Here is the text file:
From:
Sent:
text
this is a test
testing
next
last
And here is the output:
this is a test
testing
next
last
To show that this is a pure ANSI text file with no formatting, no Unicode 2-bytes sequences, etc., here is the output of the 'od' command:
0000000 7246 6d6f 0d3a 530a 6e65 3a74 0a0d 6574
0000020 7478 0a0d 0a0d 6874 7369 6920 2073 2061
0000040 6574 7473 0a0d 6574 7473 6e69 2067 0a0d
0000060 0a0d 656e 7478 0a0d 616c 7473
However, if I simply change the "Sent:" to "sent:" the output is:
From:
sent:
text
this is a test
testing
next
last
I've been troubleshooting this issue and do not see the connection. If I append "Sent:" to the first line:
From: Sent:
Sent:
text
this is a test
testing
next
last
The results are:
this is a test
testing
next
last
But if I alter "Sent:" to be "\Sent" on the second line, I get this output:
From: Sent:
\Sent:
text
this is a test
testing
next
last
And this file:
From: Sent:
Sent:
Sent:
text
this is a test
testing
next
last
Results in this output:
this is a test
testing
next
last
But if I place "Sent:" in the first line or a simple (0d 0a) as the first two bytes, the output is fine. Why is it the start of the second line seems to matter, as well as the uppercase or lowercase working but not "Sent:"? Why does preceding "Sent" with a "\" make it work? I've also tried this on a different machines - one running Ubuntu 18.04 and running the jar on a Windows 10 system - both with same results.

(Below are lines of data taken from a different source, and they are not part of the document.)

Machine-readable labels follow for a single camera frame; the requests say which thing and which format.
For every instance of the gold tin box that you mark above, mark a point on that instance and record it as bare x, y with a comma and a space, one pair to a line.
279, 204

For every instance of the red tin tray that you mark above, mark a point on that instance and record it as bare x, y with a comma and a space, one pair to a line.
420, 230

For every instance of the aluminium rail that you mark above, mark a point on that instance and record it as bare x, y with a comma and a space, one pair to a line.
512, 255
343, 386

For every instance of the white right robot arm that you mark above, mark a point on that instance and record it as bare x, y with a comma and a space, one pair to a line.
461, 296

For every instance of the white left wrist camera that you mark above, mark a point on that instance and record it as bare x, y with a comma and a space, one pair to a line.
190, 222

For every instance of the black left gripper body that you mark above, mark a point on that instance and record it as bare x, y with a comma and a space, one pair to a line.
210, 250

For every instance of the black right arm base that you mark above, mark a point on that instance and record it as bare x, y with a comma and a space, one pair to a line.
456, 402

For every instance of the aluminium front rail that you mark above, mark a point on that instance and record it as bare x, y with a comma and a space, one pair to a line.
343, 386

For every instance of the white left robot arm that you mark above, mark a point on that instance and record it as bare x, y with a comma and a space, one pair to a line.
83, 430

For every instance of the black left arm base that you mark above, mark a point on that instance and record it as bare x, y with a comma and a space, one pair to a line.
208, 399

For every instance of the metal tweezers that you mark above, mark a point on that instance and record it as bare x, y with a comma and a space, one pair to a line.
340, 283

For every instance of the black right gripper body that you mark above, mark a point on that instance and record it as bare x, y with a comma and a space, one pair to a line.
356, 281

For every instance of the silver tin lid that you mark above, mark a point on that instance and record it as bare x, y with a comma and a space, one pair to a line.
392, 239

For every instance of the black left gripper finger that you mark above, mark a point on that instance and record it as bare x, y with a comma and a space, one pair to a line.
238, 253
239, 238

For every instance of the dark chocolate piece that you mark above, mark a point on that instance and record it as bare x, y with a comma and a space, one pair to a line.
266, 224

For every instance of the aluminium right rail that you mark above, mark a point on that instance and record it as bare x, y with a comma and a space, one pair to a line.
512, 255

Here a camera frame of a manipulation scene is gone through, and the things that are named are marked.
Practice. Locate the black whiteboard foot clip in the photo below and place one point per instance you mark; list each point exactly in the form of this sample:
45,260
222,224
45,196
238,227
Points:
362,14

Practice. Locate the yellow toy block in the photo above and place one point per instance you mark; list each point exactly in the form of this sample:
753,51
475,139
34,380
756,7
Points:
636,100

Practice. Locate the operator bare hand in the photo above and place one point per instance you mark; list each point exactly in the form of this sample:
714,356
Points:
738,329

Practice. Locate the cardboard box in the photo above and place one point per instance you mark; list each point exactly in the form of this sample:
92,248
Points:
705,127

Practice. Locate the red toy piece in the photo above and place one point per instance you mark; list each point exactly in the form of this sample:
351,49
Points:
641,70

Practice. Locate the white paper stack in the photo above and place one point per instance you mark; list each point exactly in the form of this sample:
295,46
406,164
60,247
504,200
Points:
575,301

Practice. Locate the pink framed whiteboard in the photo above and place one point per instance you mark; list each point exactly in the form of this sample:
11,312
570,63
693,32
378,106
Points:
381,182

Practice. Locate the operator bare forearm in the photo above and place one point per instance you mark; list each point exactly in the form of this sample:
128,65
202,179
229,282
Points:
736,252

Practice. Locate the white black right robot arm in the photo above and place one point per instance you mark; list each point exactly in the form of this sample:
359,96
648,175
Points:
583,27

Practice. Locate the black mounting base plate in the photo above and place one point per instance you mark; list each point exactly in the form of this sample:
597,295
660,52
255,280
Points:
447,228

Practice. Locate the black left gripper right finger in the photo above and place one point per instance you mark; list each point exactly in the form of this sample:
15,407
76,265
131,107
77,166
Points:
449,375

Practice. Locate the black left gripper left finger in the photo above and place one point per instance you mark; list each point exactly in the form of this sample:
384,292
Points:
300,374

What is going on with the basic Tika response to a very simply text file? I have not altered the jar in any way. This is the jar file as downloaded from the Apache Tika site. What am I missing?
Any information is very much appreciated.
Tika is interpreting the text as an email. This specific example was a text extraction of an email and includes certain keywords (e.g. "From:" and "Sent:" in specific positions). That is why when other characters are added at the start of the file, it defaults to interpreting it as a pure text file.
I had thought that the order of interpretation was first based on the ".txt" extension and then analysis of the content (which in this case does not have any metadata with this text file). But that does not appear to be the case here. It seems that analysis is the first order, before it considers the ".txt" extension.
The example was being run through Tika running as a server. Going forward I will use the Tika API and follow the suggestions provided by the commenter (@Gagravarr) by skipping a call to AutoDetectParser,setting the content type property on the metadata and call DefaultParser all via the API.
Tx to @Gagravarr for finding a solution.